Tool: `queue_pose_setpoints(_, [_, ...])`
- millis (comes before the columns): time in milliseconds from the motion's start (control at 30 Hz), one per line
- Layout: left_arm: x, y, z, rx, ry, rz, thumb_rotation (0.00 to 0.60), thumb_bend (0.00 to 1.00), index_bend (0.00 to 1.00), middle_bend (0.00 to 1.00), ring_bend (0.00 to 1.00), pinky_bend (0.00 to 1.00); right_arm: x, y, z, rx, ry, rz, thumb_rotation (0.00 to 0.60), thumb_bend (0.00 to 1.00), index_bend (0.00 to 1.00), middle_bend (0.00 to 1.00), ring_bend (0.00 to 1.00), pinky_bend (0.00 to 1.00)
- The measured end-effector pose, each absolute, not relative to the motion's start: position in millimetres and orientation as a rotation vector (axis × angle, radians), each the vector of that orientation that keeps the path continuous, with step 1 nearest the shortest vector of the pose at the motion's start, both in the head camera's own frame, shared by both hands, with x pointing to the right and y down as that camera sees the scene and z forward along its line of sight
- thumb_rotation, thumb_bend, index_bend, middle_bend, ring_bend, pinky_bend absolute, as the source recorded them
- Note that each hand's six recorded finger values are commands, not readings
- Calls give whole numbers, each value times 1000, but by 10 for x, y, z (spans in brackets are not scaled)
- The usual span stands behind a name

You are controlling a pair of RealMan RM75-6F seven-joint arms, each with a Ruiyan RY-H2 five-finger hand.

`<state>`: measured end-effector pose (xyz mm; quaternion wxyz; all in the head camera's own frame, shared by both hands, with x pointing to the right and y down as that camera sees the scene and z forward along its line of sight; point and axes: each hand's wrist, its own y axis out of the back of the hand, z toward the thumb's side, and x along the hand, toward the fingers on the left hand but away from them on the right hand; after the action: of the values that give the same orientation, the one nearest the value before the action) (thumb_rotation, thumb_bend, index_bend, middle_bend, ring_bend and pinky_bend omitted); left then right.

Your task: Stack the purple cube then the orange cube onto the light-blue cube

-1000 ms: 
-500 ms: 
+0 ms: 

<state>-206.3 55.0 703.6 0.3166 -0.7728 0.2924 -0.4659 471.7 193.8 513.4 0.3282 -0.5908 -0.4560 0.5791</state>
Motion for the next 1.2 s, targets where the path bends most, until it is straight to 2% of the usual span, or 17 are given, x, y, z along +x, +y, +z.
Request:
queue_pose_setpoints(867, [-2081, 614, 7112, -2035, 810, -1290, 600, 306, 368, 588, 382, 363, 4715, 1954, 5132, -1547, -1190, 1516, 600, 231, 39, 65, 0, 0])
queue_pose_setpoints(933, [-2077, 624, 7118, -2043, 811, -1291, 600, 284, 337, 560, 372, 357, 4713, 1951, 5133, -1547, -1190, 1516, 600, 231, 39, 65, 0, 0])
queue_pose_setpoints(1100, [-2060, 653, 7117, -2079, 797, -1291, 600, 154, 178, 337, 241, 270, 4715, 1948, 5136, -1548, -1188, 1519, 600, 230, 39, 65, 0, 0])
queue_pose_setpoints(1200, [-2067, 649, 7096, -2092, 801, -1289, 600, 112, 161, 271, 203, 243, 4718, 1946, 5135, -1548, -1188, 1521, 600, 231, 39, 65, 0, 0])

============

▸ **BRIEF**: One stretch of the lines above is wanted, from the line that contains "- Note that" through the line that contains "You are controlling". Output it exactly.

▸ **TASK RESULT**:
- Note that each hand's six recorded finger values are commands, not readings
- Calls give whole numbers, each value times 1000, but by 10 for x, y, z (spans in brackets are not scaled)
- The usual span stands behind a name

You are controlling a pair of RealMan RM75-6F seven-joint arms, each with a Ruiyan RY-H2 five-finger hand.

There's nothing else to the answer.